# Other Animals > Other Amphibians >  New tiger salamander

## Emily

Two weeks ago tomorrow, I got a tiger salamander, shipped from an online retailer. Cute little one and always hungry. I've read differing opinions on how much to feed them. My little one is maybe 6 - 8 inches long including tail. He's tong-fed well from his first day here, eats crickets, roaches, and earthworm pieces. I've mostly fed him 2 or 3 1-inch pieces of nightcrawlers per day, and have only skipped a few days in feeding. How can I tell if he is getting too fat?

I'm hoping to get one or more other salamanders this week -- hoping to get a barred tiger salamander, a fire salamander, and/or a couple of marbled salamanders if I can find any in stock.

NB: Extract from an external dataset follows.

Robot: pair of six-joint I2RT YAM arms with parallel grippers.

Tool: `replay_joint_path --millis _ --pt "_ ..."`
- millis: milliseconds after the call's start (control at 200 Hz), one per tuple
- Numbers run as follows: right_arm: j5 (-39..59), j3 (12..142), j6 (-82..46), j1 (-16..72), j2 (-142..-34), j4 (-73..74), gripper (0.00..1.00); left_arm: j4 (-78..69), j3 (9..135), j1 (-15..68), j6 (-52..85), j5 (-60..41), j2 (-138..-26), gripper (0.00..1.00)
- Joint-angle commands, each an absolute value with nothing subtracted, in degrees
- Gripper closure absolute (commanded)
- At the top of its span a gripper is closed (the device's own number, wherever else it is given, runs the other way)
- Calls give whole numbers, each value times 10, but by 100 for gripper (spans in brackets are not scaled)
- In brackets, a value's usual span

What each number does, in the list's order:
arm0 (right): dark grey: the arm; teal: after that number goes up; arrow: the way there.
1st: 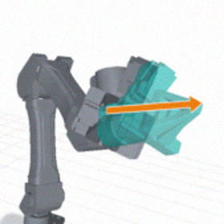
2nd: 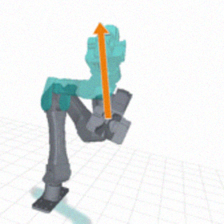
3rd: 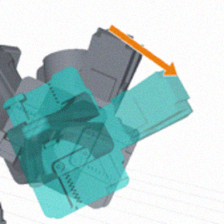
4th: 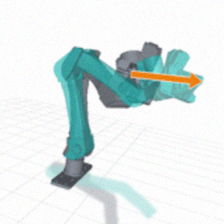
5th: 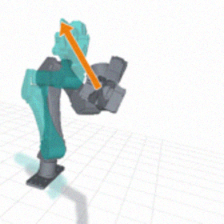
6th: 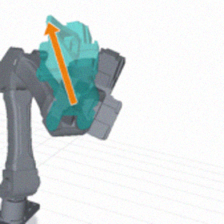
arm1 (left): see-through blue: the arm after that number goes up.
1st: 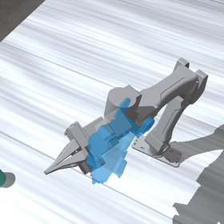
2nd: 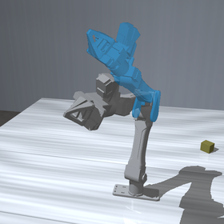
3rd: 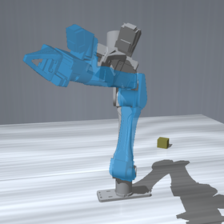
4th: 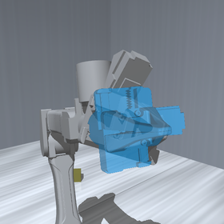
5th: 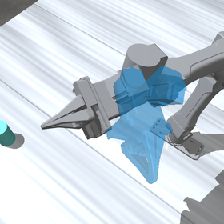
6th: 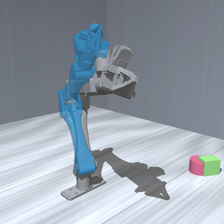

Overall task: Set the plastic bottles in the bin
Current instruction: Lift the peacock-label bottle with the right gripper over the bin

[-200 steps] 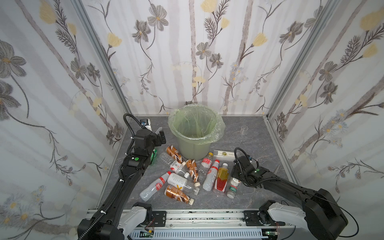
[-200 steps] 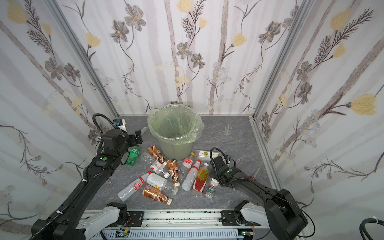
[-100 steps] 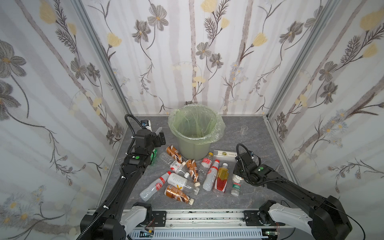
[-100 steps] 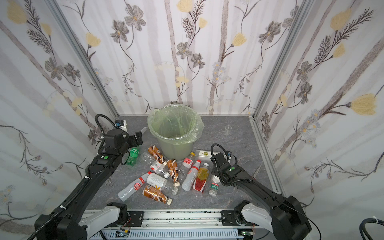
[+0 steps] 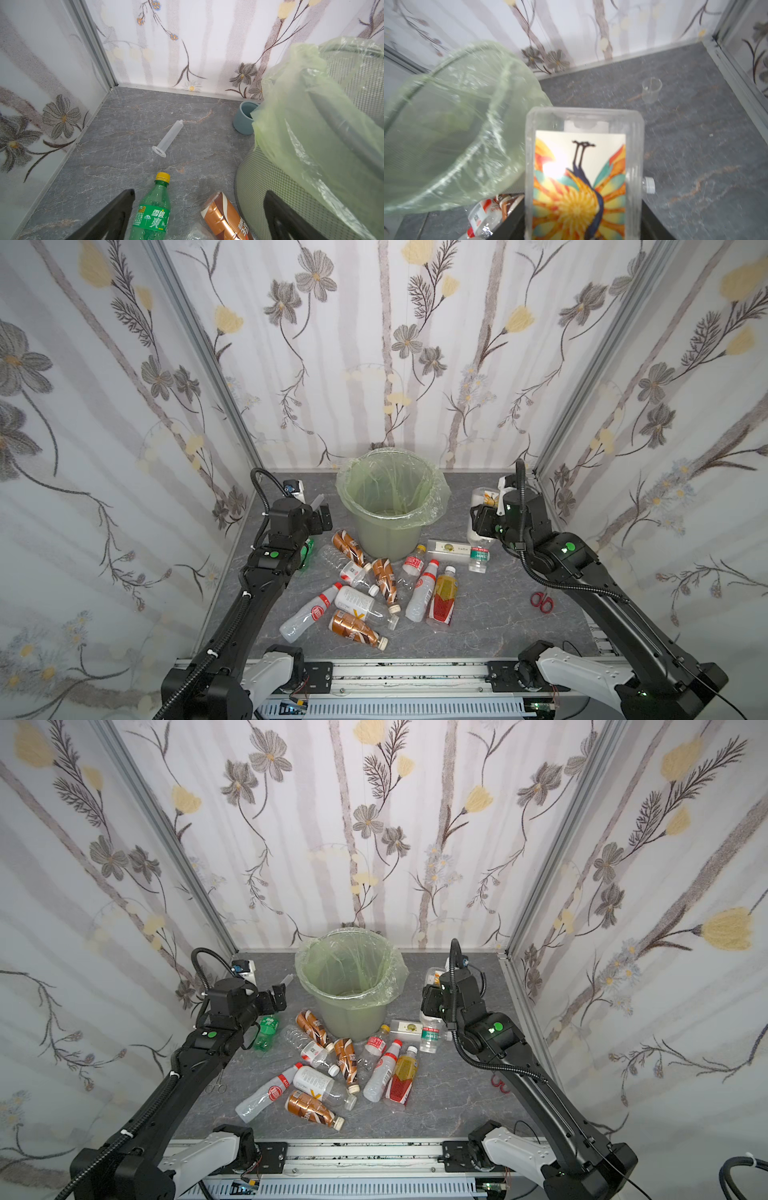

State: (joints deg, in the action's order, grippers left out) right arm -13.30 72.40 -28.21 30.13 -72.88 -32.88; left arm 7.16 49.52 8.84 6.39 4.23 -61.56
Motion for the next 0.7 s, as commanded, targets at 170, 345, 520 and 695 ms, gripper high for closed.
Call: replay_joint_path --millis 170,345,520,695 --pt "39 901 -218 299 -858 -204 41 60 500 86 61 27 -607 0" --pt "77 1013 -231 315 -961 -172 41 54 493 83 53 27 -607 0" --pt "110 1117 -245 329 -1064 -155 41 47 490 82 56 16 -610 0" --pt "124 1216 -248 337 -1165 -185 41 45 489 79 53 14 -608 0"
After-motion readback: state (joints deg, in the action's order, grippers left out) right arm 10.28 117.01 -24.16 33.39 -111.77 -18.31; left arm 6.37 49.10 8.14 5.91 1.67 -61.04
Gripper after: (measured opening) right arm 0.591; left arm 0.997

I have my tiger salamander set up in a 10-gallon aquarium, with about an inch of moist coconut fiber, a water container with about 1/4" of water in it, and a couple of hides, although he seems to like to hide in the substrate (as can be seen by the dirty look in the pics). He'll come up at feeding time, though  :Smile: 

A couple of pictures, taken this evening:

----------



----------


## NatureLady

The second photo is stupid cute!!!

----------


## Pluke

That's an awesome little guy you've got there, Amanda is right about that second picture, haha. LOOK AT THAT FACE!

I really have no idea how much you should be feeding him though, Cam is the guy you want to talk to about that. He has a couple of big tigers.

----------


## NatureLady

Yep I agree Cam (kingcam) would be the one to ask!

----------


## Emily

> That's an awesome little guy you've got there, Amanda is right about that second picture, haha. LOOK AT THAT FACE!
> 
> I really have no idea how much you should be feeding him though, Cam is the guy you want to talk to about that. He has a couple of big tigers.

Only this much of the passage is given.